**Supplied material**

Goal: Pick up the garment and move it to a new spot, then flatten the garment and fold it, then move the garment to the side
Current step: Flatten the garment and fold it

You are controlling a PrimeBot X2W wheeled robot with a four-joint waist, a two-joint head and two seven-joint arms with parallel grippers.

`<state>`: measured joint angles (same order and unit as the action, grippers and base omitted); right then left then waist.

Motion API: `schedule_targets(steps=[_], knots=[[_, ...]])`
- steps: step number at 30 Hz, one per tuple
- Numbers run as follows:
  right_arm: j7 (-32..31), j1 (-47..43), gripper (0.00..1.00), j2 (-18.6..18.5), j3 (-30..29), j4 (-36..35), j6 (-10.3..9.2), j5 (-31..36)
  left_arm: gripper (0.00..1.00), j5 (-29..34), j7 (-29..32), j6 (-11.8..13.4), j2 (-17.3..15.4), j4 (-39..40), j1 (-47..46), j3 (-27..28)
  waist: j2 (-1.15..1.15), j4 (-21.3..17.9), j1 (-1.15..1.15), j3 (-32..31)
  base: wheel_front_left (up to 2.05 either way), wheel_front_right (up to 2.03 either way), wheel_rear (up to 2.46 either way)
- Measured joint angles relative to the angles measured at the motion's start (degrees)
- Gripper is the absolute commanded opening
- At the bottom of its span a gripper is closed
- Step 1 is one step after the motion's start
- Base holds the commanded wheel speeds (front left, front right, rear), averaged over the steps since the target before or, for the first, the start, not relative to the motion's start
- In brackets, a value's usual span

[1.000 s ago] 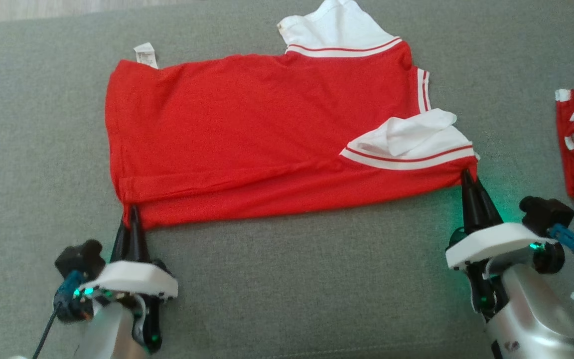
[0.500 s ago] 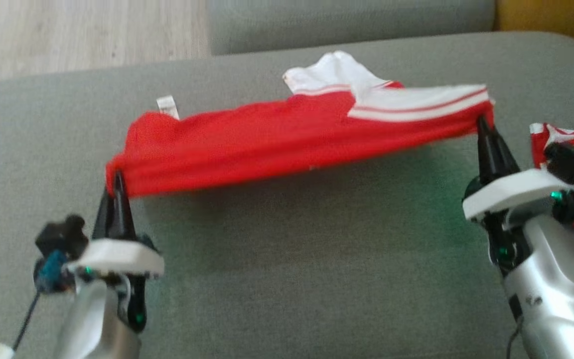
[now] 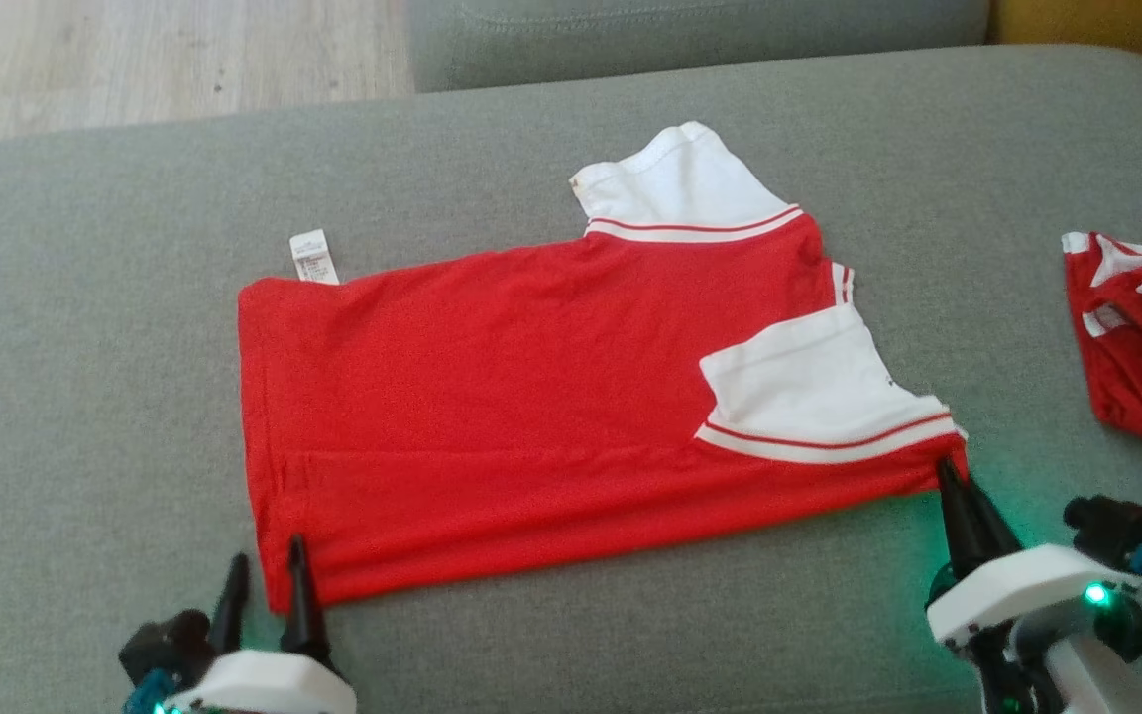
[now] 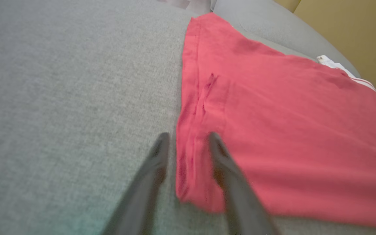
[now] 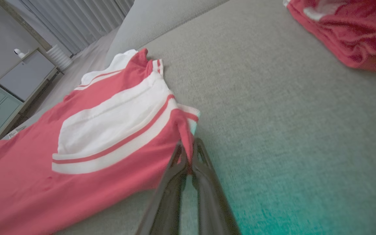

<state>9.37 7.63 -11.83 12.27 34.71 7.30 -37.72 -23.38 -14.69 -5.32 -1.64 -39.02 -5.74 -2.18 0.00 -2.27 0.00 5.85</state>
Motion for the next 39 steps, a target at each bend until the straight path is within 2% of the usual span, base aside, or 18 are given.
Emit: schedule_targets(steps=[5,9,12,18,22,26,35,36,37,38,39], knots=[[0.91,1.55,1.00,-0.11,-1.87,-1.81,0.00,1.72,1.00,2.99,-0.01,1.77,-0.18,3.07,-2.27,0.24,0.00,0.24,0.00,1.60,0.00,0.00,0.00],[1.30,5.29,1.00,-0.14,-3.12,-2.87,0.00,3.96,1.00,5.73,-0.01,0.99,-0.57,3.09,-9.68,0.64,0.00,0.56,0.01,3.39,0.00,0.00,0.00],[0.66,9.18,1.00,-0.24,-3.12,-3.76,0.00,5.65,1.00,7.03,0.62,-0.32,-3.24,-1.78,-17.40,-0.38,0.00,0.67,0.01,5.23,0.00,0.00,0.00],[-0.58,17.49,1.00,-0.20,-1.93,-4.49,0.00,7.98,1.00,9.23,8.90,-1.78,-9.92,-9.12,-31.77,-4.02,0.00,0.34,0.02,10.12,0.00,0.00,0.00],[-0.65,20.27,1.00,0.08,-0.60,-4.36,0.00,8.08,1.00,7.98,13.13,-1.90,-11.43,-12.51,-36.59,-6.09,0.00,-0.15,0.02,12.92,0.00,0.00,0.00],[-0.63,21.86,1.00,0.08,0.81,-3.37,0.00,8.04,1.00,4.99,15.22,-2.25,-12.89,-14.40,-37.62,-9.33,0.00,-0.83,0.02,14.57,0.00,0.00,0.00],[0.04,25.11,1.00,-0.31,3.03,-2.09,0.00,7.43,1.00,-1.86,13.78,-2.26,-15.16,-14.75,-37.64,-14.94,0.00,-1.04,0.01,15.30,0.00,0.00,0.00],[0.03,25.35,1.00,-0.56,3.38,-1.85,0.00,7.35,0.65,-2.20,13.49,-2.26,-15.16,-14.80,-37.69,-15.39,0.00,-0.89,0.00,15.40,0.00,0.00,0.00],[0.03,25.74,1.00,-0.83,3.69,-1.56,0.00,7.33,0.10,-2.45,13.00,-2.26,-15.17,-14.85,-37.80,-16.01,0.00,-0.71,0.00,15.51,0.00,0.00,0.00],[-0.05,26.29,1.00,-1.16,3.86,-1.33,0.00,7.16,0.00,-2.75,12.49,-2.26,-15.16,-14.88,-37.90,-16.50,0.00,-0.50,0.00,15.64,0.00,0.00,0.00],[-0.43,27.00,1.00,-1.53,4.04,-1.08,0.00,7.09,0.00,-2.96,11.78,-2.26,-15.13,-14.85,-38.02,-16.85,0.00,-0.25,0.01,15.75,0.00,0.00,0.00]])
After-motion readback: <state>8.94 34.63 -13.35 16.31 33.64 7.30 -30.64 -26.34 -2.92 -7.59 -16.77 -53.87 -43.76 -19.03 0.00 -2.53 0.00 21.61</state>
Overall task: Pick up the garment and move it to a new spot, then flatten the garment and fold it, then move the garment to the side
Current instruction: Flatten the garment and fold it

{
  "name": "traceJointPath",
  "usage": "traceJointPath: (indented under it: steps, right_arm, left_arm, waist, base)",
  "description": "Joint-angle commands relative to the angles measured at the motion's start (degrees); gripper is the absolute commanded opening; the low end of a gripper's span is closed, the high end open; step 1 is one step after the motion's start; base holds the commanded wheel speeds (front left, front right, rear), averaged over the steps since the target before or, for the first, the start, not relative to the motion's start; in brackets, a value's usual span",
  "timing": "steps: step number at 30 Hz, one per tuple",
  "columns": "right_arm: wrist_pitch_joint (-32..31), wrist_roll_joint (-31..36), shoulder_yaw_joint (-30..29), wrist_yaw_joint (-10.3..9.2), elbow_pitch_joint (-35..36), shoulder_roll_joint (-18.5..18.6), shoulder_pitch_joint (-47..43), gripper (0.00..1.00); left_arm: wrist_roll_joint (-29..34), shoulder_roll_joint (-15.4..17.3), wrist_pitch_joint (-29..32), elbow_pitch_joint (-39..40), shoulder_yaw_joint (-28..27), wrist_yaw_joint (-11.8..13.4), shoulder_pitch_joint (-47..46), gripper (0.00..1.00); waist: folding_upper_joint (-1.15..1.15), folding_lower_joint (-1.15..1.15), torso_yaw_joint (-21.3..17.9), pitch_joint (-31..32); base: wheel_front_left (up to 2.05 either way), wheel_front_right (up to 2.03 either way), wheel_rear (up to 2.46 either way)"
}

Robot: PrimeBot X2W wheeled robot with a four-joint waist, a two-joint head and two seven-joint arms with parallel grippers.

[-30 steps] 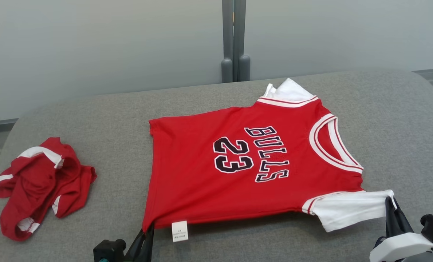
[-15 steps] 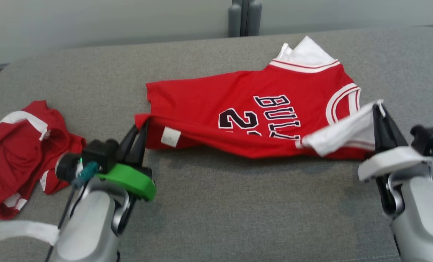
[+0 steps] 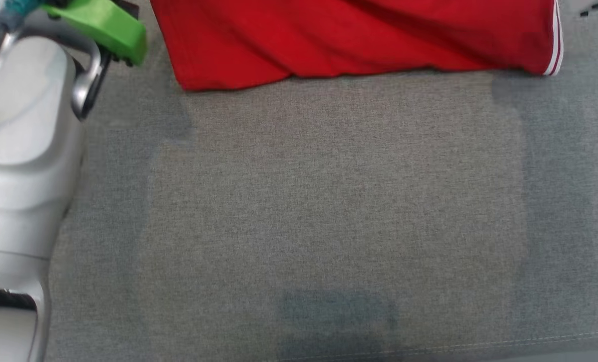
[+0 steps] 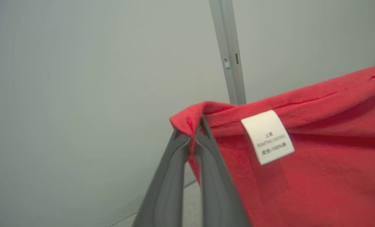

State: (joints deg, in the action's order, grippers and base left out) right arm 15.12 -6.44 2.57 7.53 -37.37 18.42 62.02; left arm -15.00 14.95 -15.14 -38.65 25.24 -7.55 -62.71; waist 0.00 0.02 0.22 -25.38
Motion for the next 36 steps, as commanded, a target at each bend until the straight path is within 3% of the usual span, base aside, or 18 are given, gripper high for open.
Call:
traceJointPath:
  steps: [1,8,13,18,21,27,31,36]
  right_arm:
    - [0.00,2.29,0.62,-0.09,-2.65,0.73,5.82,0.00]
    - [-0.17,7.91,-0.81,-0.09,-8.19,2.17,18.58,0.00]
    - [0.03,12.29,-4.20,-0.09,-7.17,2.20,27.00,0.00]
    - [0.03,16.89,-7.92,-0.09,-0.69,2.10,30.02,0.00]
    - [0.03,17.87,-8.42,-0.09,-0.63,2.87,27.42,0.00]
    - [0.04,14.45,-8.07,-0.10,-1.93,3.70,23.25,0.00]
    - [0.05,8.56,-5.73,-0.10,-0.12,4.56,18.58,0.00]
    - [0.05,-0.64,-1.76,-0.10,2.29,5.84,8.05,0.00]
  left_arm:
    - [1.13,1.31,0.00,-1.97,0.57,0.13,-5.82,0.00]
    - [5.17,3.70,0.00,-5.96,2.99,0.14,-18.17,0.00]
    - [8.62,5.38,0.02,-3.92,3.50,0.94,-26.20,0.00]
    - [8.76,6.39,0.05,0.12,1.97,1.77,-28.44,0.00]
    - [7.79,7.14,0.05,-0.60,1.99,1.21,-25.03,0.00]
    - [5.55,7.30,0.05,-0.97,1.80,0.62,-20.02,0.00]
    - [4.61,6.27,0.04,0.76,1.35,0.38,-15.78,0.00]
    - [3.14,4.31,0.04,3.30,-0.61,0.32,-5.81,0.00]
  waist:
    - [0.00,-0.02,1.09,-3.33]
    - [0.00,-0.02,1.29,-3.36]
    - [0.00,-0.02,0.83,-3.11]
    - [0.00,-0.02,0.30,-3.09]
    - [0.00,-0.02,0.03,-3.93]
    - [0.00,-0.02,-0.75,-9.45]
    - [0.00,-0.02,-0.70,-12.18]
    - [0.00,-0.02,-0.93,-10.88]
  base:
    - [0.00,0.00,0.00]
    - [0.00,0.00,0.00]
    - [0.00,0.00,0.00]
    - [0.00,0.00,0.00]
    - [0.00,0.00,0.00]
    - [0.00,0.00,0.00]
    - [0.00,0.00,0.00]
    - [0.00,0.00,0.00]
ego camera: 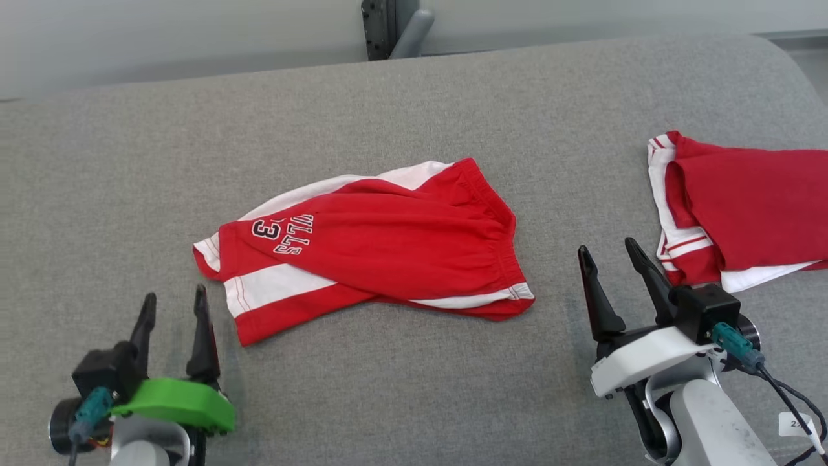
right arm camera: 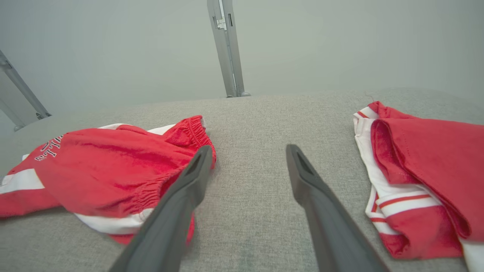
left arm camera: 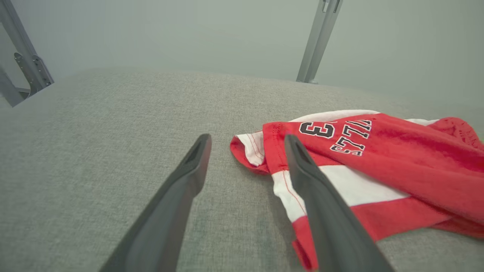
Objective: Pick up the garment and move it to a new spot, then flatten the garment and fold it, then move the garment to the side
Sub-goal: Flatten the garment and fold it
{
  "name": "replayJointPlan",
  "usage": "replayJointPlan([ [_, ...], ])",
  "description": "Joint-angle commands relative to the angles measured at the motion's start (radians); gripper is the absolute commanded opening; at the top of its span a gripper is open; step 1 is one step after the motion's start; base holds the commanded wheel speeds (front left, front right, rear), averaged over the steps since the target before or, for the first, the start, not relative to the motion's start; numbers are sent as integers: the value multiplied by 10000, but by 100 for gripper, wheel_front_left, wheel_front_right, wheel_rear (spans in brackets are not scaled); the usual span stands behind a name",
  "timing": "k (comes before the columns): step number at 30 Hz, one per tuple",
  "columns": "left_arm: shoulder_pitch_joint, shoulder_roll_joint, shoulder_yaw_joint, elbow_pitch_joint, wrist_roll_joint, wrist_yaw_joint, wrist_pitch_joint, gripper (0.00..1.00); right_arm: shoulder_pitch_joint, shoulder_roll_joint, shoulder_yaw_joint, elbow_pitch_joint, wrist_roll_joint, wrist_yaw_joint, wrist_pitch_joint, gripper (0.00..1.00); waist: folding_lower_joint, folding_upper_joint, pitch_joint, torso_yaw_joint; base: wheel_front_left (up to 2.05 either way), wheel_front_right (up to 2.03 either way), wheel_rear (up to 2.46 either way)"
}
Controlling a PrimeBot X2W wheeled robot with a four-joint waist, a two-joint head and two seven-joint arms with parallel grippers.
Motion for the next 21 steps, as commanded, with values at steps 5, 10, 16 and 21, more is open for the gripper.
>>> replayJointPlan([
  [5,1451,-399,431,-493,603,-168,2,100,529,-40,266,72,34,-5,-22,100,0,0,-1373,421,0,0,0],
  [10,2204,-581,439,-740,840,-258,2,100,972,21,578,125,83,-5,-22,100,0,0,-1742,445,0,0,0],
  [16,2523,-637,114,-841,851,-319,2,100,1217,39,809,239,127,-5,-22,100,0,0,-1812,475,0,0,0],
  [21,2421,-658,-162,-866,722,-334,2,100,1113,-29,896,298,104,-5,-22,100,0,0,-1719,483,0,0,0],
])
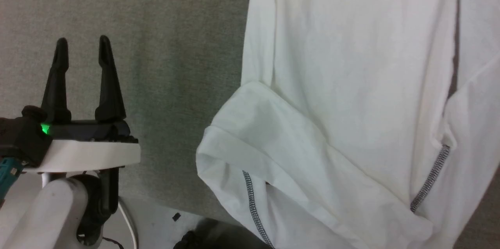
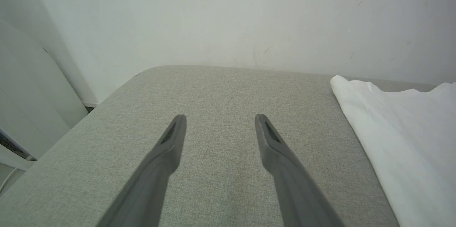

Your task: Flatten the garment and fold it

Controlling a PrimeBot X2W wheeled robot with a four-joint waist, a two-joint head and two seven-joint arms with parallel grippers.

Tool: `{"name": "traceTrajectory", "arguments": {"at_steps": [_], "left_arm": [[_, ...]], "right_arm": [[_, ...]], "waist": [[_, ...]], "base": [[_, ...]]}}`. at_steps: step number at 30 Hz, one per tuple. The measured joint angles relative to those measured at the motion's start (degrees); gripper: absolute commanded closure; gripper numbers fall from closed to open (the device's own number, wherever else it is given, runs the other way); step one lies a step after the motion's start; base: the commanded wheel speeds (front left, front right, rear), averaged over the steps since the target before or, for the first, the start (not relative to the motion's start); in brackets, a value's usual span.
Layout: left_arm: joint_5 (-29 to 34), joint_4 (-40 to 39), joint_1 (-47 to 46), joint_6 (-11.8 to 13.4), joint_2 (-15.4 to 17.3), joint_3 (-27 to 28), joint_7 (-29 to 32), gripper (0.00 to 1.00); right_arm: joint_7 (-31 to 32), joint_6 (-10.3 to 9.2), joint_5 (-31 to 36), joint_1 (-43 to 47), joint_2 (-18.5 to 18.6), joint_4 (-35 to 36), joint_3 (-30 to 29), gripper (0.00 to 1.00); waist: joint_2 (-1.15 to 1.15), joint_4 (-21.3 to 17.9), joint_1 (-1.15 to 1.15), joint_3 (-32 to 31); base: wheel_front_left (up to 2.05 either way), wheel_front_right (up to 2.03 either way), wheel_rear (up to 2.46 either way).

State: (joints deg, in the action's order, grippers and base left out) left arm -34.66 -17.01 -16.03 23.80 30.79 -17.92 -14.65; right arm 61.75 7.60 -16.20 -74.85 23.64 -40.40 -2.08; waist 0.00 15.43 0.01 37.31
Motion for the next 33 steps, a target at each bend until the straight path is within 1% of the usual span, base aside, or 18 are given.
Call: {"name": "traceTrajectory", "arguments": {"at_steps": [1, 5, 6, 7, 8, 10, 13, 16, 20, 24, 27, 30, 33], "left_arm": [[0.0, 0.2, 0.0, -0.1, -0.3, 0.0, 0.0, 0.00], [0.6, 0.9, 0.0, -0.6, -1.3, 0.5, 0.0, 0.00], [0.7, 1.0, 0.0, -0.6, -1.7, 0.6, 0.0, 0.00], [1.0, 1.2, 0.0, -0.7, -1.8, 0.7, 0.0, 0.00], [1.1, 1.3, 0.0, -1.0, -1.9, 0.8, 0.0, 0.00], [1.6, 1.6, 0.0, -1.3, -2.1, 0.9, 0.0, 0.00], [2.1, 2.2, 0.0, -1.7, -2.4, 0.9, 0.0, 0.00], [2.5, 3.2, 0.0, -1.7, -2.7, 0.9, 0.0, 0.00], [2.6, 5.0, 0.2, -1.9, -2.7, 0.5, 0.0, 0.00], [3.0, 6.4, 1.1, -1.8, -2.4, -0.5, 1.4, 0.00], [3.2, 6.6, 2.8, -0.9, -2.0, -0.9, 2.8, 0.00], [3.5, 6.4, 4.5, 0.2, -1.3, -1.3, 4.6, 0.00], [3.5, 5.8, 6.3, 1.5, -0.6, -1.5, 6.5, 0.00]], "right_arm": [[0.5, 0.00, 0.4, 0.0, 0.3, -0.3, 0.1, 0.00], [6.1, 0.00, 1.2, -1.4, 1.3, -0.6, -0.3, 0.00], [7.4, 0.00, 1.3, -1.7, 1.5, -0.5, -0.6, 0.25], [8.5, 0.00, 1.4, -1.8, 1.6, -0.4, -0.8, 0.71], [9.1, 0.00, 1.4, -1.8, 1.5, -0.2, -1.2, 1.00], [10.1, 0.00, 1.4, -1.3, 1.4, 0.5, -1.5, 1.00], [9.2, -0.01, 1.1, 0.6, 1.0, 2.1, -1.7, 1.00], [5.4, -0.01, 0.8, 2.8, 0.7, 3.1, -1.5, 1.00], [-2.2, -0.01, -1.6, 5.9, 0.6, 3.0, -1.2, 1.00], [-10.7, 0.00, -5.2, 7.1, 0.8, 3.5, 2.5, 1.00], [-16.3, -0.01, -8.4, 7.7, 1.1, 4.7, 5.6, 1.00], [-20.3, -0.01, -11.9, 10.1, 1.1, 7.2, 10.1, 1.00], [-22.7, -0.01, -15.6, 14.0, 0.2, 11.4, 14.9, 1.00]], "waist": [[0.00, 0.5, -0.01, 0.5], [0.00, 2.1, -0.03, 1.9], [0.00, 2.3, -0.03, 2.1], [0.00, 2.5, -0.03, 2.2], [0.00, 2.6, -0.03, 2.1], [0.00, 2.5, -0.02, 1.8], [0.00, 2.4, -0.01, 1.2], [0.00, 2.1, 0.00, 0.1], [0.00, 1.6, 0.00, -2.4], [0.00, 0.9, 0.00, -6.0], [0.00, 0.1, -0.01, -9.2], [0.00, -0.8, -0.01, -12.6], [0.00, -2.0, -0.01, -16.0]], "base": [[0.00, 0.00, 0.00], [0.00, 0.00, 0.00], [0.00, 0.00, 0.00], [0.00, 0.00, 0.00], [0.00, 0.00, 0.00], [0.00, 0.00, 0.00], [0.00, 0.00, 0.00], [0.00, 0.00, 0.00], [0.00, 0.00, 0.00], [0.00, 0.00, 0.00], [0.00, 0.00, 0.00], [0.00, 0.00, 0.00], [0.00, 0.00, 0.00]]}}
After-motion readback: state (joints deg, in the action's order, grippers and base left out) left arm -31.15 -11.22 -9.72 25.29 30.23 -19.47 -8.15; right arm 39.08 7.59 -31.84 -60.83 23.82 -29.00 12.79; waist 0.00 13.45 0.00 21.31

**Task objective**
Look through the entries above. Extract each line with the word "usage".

**Output for this task**
  "usage": "traceJointPath: (indented under it: steps, right_arm, left_arm, waist, base)",
  "usage": "replayJointPlan([ [_, ...], ])",

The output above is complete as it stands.